**Problem statement:**
Every entry in the listing below has to be transcribed exactly.

*** Begin section ***

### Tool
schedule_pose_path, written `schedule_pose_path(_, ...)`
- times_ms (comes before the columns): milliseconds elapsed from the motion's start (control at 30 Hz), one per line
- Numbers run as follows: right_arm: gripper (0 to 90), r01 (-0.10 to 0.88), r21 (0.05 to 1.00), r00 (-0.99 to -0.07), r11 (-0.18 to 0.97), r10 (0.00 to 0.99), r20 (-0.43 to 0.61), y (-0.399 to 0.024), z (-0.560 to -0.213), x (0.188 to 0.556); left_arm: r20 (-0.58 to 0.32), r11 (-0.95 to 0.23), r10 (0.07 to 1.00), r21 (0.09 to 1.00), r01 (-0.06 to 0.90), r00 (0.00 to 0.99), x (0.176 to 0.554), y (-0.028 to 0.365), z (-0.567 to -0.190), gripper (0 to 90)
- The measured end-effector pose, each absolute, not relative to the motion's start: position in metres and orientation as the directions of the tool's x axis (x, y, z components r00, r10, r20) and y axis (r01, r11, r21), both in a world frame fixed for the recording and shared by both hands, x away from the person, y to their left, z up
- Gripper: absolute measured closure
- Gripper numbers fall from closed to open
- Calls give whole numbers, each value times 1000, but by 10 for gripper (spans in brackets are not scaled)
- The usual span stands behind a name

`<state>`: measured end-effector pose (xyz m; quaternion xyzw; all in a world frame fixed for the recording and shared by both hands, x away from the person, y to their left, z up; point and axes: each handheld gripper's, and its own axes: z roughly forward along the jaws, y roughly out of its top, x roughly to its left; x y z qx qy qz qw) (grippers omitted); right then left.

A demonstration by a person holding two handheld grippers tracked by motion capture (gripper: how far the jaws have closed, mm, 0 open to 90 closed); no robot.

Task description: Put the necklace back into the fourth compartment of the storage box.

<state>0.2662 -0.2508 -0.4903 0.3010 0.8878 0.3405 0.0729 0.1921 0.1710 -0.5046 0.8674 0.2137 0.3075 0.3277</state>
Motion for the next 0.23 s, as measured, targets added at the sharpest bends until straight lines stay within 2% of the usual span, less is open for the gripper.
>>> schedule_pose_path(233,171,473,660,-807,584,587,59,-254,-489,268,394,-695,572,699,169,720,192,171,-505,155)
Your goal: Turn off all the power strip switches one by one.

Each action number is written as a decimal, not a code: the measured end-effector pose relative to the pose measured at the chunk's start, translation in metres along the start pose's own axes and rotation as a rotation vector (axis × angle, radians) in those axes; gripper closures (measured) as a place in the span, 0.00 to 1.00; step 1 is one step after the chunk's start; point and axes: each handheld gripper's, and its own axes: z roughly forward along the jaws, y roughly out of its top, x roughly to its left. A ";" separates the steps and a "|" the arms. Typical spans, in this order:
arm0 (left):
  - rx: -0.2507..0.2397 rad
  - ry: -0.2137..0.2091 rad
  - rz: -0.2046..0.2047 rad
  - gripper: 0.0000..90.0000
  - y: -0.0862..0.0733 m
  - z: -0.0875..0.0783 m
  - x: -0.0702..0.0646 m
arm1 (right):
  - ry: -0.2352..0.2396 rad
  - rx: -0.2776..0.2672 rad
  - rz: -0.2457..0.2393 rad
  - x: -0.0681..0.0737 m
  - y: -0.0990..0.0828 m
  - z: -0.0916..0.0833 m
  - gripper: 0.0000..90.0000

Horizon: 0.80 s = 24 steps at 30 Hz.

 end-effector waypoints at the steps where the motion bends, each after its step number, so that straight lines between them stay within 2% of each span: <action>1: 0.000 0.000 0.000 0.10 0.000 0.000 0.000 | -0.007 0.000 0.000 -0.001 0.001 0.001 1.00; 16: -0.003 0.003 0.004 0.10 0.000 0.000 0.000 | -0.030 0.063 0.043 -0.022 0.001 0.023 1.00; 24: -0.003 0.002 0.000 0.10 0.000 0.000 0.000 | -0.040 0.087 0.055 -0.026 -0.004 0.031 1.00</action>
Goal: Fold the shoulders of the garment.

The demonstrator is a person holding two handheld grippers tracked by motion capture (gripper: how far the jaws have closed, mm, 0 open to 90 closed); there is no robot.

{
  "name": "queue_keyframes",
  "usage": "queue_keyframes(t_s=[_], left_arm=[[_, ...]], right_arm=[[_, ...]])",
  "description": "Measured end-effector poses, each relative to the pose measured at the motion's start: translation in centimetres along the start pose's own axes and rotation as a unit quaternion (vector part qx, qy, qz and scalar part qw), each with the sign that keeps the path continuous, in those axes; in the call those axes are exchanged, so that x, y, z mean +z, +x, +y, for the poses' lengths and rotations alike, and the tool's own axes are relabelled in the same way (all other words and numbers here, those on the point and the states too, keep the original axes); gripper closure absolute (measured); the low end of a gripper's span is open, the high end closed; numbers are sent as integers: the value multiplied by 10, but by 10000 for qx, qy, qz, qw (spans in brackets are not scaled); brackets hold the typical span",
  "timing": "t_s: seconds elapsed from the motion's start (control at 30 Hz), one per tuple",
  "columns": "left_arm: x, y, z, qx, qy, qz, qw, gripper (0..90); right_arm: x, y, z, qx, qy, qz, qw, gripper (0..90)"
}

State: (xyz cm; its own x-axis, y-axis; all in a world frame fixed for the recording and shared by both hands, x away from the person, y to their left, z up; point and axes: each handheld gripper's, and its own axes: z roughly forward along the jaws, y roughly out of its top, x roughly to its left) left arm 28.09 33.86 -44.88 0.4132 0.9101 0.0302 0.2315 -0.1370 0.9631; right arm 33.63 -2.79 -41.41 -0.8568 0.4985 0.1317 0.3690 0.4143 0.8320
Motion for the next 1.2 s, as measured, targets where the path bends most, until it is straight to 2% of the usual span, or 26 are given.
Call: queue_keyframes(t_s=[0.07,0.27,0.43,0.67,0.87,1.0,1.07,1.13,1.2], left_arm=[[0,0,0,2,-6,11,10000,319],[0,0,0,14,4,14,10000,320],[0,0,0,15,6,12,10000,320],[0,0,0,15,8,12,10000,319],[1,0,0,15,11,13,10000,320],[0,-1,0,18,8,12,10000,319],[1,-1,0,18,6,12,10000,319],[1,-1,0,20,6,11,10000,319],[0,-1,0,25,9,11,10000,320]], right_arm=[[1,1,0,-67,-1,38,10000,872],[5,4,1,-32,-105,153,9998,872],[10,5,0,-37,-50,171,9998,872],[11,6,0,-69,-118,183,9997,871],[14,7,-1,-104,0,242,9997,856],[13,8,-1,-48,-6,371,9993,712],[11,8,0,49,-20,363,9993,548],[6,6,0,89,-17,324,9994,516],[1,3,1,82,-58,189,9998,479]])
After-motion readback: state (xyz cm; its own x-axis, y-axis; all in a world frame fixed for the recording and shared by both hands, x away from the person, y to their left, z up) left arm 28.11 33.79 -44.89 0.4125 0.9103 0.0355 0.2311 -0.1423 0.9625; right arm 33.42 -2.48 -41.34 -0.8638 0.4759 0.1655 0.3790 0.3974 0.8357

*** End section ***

**Solution to this problem:**
### Tool
schedule_pose_path, written `schedule_pose_path(_, ...)`
- times_ms (comes before the columns): milliseconds elapsed from the motion's start (control at 30 Hz), one per line
- Numbers run as follows: right_arm: gripper (0 to 90), r01 (-0.10 to 0.88), r21 (0.05 to 1.00), r00 (-0.99 to -0.07), r11 (-0.18 to 0.97), r10 (0.00 to 0.99), r20 (-0.43 to 0.61), y (-0.399 to 0.024), z (-0.560 to -0.213), x (0.188 to 0.556); left_arm: r20 (-0.58 to 0.32), r11 (-0.95 to 0.23), r10 (0.07 to 1.00), r21 (0.09 to 1.00), r01 (-0.06 to 0.90), r00 (0.00 to 0.99), x (0.176 to 0.554), y (-0.028 to 0.365), z (-0.567 to -0.190), gripper (0 to 90)
- The measured end-effector pose, each absolute, not relative to the motion's start: position in metres and orientation as the directions of the tool's x axis (x, y, z components r00, r10, r20) and y axis (r01, r11, r21), both in a world frame fixed for the recording and shared by both hands, x away from the person, y to their left, z up
- Gripper: absolute measured closure
- Gripper numbers fall from closed to open
- Calls give whole numbers, each value times 1000, but by 10 for gripper (spans in brackets are not scaled)
- The usual span stands behind a name

`<state>`: measured end-effector pose (xyz m; quaternion xyzw; all in a world frame fixed for the recording and shared by both hands, x away from the person, y to their left, z up; point and axes: each handheld gripper's, and its own axes: z roughly forward along the jaws, y roughly out of its top, x roughly to its left; x y z qx qy qz qw) (grippers omitted); right then left.

A demonstration by a person holding two handheld grippers tracked by motion capture (gripper: how far the jaws have closed, mm, 0 open to 90 closed); no robot.

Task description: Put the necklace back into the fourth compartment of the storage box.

<state>0.2662 -0.2508 -0.4903 0.3010 0.8878 0.3405 0.0729 0.1921 0.1710 -0.5046 0.8674 0.2137 0.3075 0.3277</state>
Motion for the next 0.23 s, as measured, targets added at the sharpest bends until straight lines stay within 2% of the usual span, less is open for the gripper.
>>> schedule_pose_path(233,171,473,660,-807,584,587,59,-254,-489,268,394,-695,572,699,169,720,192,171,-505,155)
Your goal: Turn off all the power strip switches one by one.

Each action number is written as a decimal, not a code: the measured end-effector pose relative to the pose measured at the chunk's start, translation in metres along the start pose's own axes and rotation as a rotation vector (axis × angle, radians) in those axes; gripper closures (measured) as a place in the span, 0.00 to 1.00; step 1 is one step after the chunk's start; point and axes: each handheld gripper's, and its own axes: z roughly forward along the jaws, y roughly out of its top, x roughly to its left. A ";" separates the steps and a "|" the arms. Typical spans, in this order:
arm0 (left):
  - rx: -0.2507..0.2397 rad
  - ry: -0.2137..0.2091 rad
  - rz: -0.2046..0.2047 rad
  - gripper: 0.0000..90.0000
  - y: -0.0862..0.0733 m
  - z: -0.0875..0.0783 m
  - x: -0.0702..0.0646 m
arm1 (right):
  - ry: -0.2352..0.2396 rad
  - rx: -0.2776..0.2672 rad
  - rz: -0.2457..0.2393 rad
  - x: -0.0681..0.0737 m
  - y: -0.0990..0.0828 m
  - z: -0.0916..0.0833 m
  - gripper: 0.0000..90.0000

Horizon: 0.80 s = 24 steps at 30 Hz.

 end-effector waypoints at the steps where the motion bends, each after its step number, so that straight lines between them stay within 2% of each span: <action>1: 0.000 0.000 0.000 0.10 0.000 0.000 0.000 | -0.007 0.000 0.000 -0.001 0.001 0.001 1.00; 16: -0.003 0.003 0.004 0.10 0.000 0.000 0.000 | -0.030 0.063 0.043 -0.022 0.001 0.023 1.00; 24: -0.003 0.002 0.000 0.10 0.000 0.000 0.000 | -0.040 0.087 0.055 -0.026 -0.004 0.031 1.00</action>
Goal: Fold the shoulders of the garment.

The demonstrator is a person holding two handheld grippers tracked by motion capture (gripper: how far the jaws have closed, mm, 0 open to 90 closed); there is no robot.

{
  "name": "queue_keyframes",
  "usage": "queue_keyframes(t_s=[_], left_arm=[[_, ...]], right_arm=[[_, ...]])",
  "description": "Measured end-effector poses, each relative to the pose measured at the motion's start: translation in centimetres along the start pose's own axes and rotation as a unit quaternion (vector part qx, qy, qz and scalar part qw), each with the sign that keeps the path continuous, in those axes; in the call those axes are exchanged, so that x, y, z mean +z, +x, +y, for the poses' lengths and rotations alike, and the tool's own axes are relabelled in the same way (all other words and numbers here, those on the point and the states too, keep the original axes); gripper closure absolute (measured); the low end of a gripper's span is open, the high end closed; numbers are sent as integers: the value multiplied by 10, but by 10000 for qx, qy, qz, qw (spans in brackets are not scaled); brackets hold the typical span",
  "timing": "t_s: seconds elapsed from the motion's start (control at 30 Hz), one per tuple",
  "columns": "left_arm: x, y, z, qx, qy, qz, qw, gripper (0..90); right_arm: x, y, z, qx, qy, qz, qw, gripper (0..90)"
}

State: (xyz cm; its own x-axis, y-axis; all in a world frame fixed for the recording and shared by both hands, x away from the person, y to their left, z up; point and axes: each handheld gripper's, and its own axes: z roughly forward along the jaws, y roughly out of its top, x roughly to its left) left arm 28.09 33.86 -44.88 0.4132 0.9101 0.0302 0.2315 -0.1370 0.9631; right arm 33.63 -2.79 -41.41 -0.8568 0.4985 0.1317 0.3690 0.4143 0.8320
Motion for the next 1.2 s, as measured, targets where the path bends most, until it is straight to 2% of the usual span, or 26 are given.
Call: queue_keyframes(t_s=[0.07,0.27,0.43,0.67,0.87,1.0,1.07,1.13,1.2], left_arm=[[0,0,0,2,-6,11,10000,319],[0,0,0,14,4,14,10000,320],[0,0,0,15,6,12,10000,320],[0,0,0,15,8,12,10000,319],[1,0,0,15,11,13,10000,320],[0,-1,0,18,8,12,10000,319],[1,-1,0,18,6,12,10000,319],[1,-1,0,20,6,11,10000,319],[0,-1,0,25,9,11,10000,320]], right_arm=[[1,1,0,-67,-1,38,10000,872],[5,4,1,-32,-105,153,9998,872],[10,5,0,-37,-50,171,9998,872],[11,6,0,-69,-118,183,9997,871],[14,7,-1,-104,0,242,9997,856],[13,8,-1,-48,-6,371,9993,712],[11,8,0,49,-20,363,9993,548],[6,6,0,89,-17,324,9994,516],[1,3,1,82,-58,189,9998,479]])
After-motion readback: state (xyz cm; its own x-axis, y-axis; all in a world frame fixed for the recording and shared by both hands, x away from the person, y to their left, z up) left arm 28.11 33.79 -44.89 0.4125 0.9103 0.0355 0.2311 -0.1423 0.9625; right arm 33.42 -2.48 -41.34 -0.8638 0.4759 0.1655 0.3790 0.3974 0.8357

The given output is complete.